È il punto di non ritorno, anche se la forza di uno status non svanisce facilmente, per Jean bastano solo gli stivali del conte ad incutergli timore, nonostante sia stato a letto con la figlia del padrone; intanto rivela le sue ambizioni, cioè che il servo un giorno diventi proprietario, tra dieci anni rentier e poi, insignito di una decorazione blasonata in Romania, che non possa diventare addirittura conte. Jean ora, dopo il cedimento, è sprezzante, mentre sempre più impaurita e tra sensi di colpa è la contessina, in un crescendo di pathos il dominante e la dominata si abbandonano a confessioni del proprio passato, il primo intanto è feroce anche verso l’apparente irreprensibile Kristen di cui svelerà piccolezze nefandezze, quali fare la cresta dal droghiere, quella cuoca che non ha mosso un dito per evitare la tresca tra i due, sentendosi condannata all’obbedienza.
Il perfido gioco al massacro, di cui non riveleremo le ultime tragiche dinamiche, condurrà la giovane Julie a pagare in prima persona, compiendo quanto al padre non era riuscito e vendicando su sé stessa l’onta del disonore. Una messa in scena, accurata e pulita, fedele al testo originario.
La regia di Marco Lombardi conserva gli elementi fondamentali della drammaturgia e l’operazione di indagine psicologica del testo, ma semplifica lo spazio scenico in maniera da porre in primo piano i desideri pulsanti che connotano i protagonisti e la loro vicenda esistenziale. Julie e Jean, rispettivamente Raffaella Afeltra e Fabio Rubino, sono provocatori e sprezzanti, a ruoli invertiti, però, nel materializzarsi dell’intera pièce e nei diversi momenti scenici, ma anche molto dentro ai rispettivi personaggi, appropriati, mutevoli e rispettosi del ritmo scenico.

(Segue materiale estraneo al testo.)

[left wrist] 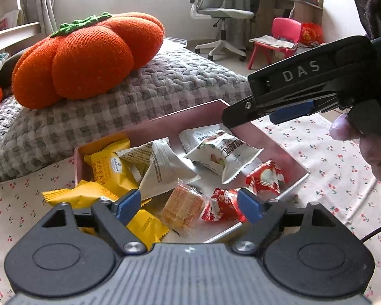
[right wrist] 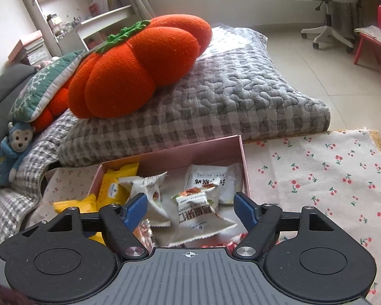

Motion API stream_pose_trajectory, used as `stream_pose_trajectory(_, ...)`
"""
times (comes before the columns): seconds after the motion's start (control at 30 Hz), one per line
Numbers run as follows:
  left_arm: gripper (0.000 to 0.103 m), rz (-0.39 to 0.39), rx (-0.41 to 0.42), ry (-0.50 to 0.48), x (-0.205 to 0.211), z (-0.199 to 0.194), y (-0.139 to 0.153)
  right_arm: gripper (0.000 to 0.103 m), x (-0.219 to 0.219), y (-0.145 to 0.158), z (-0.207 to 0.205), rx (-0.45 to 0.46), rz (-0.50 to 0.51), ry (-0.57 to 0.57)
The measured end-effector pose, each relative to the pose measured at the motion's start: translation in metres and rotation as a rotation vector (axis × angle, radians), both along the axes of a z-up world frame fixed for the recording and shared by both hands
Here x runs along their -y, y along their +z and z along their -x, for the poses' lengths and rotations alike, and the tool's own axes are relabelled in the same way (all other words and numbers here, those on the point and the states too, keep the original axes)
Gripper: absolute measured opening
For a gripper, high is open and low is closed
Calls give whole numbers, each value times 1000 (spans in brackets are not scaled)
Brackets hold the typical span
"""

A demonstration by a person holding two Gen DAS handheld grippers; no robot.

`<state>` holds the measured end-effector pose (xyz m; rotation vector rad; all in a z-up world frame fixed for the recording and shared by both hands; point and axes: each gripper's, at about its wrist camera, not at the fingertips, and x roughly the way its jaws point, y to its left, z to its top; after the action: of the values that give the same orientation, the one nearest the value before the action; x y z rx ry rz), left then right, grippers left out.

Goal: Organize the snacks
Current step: 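Open both tools to release the wafer block and pecan packet in the box, then withdraw both tools from the box toward the loose snacks on the sheet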

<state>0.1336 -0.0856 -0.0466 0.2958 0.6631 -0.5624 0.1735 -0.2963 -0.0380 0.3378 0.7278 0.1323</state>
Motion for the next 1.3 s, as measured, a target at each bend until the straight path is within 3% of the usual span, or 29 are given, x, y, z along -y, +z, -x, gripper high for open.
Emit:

La prima ci restituisce delicatezza, seduzione e levità, ma anche torbidità e disperazione, il secondo la rozzezza, l’ambizione, ma anche la sudditanza e il lucido calcolo.
Infine la cuoca Kristen (Brenda Potenza), personaggio di secondo piano, è coerente con quanto voluto dall’autore “è una schiava, un coacervo di dipendenza e ottusità, acquisite dinanzi ai fornelli, e satura morale e religione”, chiusa ora nell’obbedienza, ora anche nel sonno fisico che sul palcoscenico (è fuga?) l’allontana dagli eventi. Lo spazio scenico (Lorenzo Scelsi), i costumi (Fiamma Mariscotti) e il disegno luci (Silvia Avigo) hanno coerentemente interagito con le scelte registiche e dell’assistente alla regia Sandra Bonciani, ricreando quello spazio chiuso simmetrico con lo spazio emozionale di ognuno. Ogni tentativo di fuga all’esterno è destinato a fallire, prevalendo quella pulsione di morte scritta nelle regole dell’onore dalle quali, nonostante aneliti di emancipazione, Julie non riesce a sottrarsi, quindi restiamo inchiodati a questo spettacolo ottimamente costruito, seguendo le evoluzioni psicologiche dei personaggi e lasciandoci catturare dall’intensità recitativa dei protagonisti, senza desiderare alcuna fuga da questo hic e nunc “qui e ora, adesso”.